Vittoria mondiale: la prima volta della nostra generazione

Quelli di Spagna 1982 erano ricordi confusi e sfocati. Il trionfo della nazionale di Lippi ai mondiali di Germania è per noi la prima grande vittoria, non raccontata, ma vissuta giorno dopo giorno, partita dopo partita. Anche noi sul tetto del mondo.

Vittoria mondiale: la prima volta della nostra generazione

da Attualità

del 10 luglio 2006

  Campioni del mondo. Per la quarta volta, campioni del mondo. Quando la nazionale perde, hanno perso loro; quando la nazionale vince, abbiamo vinto tutti. Abbiamo vinto, dunque; abbiamo trionfato, abbiamo restituito alla Francia (con gli interessi) quello che i transalpini ci avevano tolto agli europei, sei anni fa. Siamo campioni del mondo, e ci portiamo a casa la coppa, quella per la quale il mondo intero si affanna e si scalda. Dopo ventiquattro anni, ce la siamo ripresa, e con pieno merito.

 

Colossali le prestazioni di alcuni fra i nostri giocatori, ottima l’impostazione di gioco, da lodare l’allenatore, che con scelte oculate è riuscito a capire la squadra, a comprendere quanto aspettarsi da ciascun atleta.
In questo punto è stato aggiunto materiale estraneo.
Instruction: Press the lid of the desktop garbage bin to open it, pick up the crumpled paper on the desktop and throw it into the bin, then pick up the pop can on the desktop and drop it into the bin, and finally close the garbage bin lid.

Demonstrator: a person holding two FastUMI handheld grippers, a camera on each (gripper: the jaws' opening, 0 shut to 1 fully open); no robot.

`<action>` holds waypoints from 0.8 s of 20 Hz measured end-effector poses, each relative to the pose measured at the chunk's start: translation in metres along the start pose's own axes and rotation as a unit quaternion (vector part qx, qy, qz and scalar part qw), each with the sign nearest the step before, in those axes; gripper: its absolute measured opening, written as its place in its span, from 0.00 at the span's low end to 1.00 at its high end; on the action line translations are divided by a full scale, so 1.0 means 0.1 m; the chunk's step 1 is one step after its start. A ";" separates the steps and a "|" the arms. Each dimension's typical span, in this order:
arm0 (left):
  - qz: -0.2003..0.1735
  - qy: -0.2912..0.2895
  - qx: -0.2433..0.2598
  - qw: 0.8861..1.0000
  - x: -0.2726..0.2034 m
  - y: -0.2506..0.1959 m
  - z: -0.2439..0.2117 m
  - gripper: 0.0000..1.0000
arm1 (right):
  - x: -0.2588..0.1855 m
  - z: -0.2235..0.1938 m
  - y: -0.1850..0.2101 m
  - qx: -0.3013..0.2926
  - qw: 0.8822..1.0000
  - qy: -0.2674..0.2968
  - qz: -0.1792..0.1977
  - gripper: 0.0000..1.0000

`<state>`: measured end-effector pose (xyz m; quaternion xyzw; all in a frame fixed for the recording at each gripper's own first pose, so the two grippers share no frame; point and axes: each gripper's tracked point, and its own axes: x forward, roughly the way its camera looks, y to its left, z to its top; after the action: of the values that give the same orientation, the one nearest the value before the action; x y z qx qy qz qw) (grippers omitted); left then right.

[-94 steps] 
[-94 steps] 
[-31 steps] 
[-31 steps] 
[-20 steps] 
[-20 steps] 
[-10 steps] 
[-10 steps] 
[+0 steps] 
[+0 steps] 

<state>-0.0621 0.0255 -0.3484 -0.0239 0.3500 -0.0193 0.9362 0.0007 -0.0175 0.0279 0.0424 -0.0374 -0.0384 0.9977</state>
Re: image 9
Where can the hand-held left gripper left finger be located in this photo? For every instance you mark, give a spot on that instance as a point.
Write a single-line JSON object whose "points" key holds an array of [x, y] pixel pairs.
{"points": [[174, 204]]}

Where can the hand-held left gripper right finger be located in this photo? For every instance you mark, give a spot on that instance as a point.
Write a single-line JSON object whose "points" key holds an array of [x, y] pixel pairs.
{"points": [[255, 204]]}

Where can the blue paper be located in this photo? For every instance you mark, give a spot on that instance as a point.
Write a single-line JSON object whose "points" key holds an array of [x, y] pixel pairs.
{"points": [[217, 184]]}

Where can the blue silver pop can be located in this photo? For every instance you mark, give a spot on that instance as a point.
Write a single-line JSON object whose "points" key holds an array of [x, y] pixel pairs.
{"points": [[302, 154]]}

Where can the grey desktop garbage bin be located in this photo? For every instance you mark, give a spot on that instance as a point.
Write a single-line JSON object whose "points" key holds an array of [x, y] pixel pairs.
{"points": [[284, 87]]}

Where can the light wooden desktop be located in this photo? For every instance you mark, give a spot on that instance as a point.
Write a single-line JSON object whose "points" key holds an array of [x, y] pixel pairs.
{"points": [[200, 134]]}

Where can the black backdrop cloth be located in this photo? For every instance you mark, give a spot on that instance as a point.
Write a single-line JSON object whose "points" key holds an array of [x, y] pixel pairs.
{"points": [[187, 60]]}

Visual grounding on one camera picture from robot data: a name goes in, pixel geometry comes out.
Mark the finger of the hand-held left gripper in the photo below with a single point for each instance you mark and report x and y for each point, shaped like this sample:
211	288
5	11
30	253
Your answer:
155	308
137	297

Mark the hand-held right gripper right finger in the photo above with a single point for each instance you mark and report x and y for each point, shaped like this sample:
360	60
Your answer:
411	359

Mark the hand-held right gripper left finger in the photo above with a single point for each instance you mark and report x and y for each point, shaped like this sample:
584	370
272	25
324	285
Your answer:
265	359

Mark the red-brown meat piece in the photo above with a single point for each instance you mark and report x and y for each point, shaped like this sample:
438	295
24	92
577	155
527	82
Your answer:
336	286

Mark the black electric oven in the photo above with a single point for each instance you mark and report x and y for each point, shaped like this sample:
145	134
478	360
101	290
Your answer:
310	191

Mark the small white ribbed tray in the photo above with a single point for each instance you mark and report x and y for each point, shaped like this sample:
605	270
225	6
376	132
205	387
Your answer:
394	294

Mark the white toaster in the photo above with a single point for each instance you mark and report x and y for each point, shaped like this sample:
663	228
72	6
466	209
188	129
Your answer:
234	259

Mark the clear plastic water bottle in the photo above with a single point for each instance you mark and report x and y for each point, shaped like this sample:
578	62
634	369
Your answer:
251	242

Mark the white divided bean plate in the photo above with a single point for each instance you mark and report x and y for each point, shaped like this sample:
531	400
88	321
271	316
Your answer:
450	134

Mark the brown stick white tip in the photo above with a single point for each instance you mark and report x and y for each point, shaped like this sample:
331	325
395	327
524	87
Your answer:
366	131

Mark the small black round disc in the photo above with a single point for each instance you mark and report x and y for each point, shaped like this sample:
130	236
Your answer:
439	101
I fallimenti delle ultime edizioni avevano contribuito a tenere basse le previsioni della vigilia: in Francia nel 1998 e in Corea e Giappone nel 2002 non avevamo – sulla carta – una formazione molto inferiore a questa. Sulla carta, solo sulla carta, però: perché dove questa ha trionfato, quelle fallirono miseramente. E in queste manifestazioni, come in molte altre, conta soprattutto vincere. Se poi si vince bene e con pieno merito, il tripudio è assicurato.

 

Nel 1934 e nel 1938 avevano gioito i nostri nonni, se mai giunse loro notizia della vittoria della nazionale di Vittorio Pozzo nelle due edizioni mondiali disputate in Italia e in Francia. Dopo trentadue anni di attesa, nel 1970, erano stati i nostri giovani genitori prima ad esultare per la mitica Italia-Germania 4-3 e poi ad inchinarsi di fronte alla superiorità del Brasile di Pelé. Ormai più maturi, padri e madri si presero la rivincita nel 1982 con i goal di Paolo Rossi, l’urlo di Marco Tardelli, la pipa e la gioia del presidente Pertini. Alcuni fra noi hanno un ricordo di quei giorni, per lo più vago e confuso; altri semplicemente erano troppo piccoli, o ancora non erano nati. La vittoria del 1982 non era stata nostra, non l’avevamo vissuta in diretta, l’avevamo solo immaginata, e rivista in immagini di repertorio.

 

La nostra generazione ha bene in mente invece la delusione di Italia ’90 (terzo posto finale, fatali i rigori contro l’Argentina di Maradona) e ancor più la stregata finale di Usa ‘94, persa ai rigori contro un Brasile assai meno immenso di quello di Pelé. Era la nazionale fortunata di Arrigo Sacchi, costretta però, ancora una volta, a sbattere il muso contro i calci di rigore; l’errore di Roberto Baggio a rappresentare l’icona di una occasione unica gettata al vento. Insomma, ci mancava una vittoria, ci mancava una emozione da vivere davvero, per un mese intero, partita dopo partita, avversario dopo avversario, goal dopo goal. E’ arrivato, e adesso abbiamo capito cosa vuol dire vincere un mondiale, cosa vuol dire uscire di casa e festeggiare davvero, tutti assieme. Abbracciare quelli che incontri anche se non li conosci, essere uniti tutti insieme da un unico grande avvenimento, che accomuna più di ogni altra cosa. I nostri pc sono già invasi dai video delle ultime due partite, dalle immagini dei goal di Grosso e di Del Piero in semifinale, di quelli di Materazzi, Pirlo, De Rossi, ancora Materazzi, Del Piero e Grosso in finale. E come i nostri genitori, anche noi ora abbiamo vissuto una emozione collettiva che si ricorda, e fra venti, trenta, quaranta anni ancora ricorderemo dove e con chi abbiamo trascorso le serate di martedì 4 luglio e di domenica 9 luglio 2006.

 

E’ solo un gioco, è solo uno sport, ma era il mondiale di calcio. E, accidenti, lo abbiamo vinto. Siamo sul tetto del mondo, ci siamo tutti, e ci stiamo davvero bene. Grazie, Italia.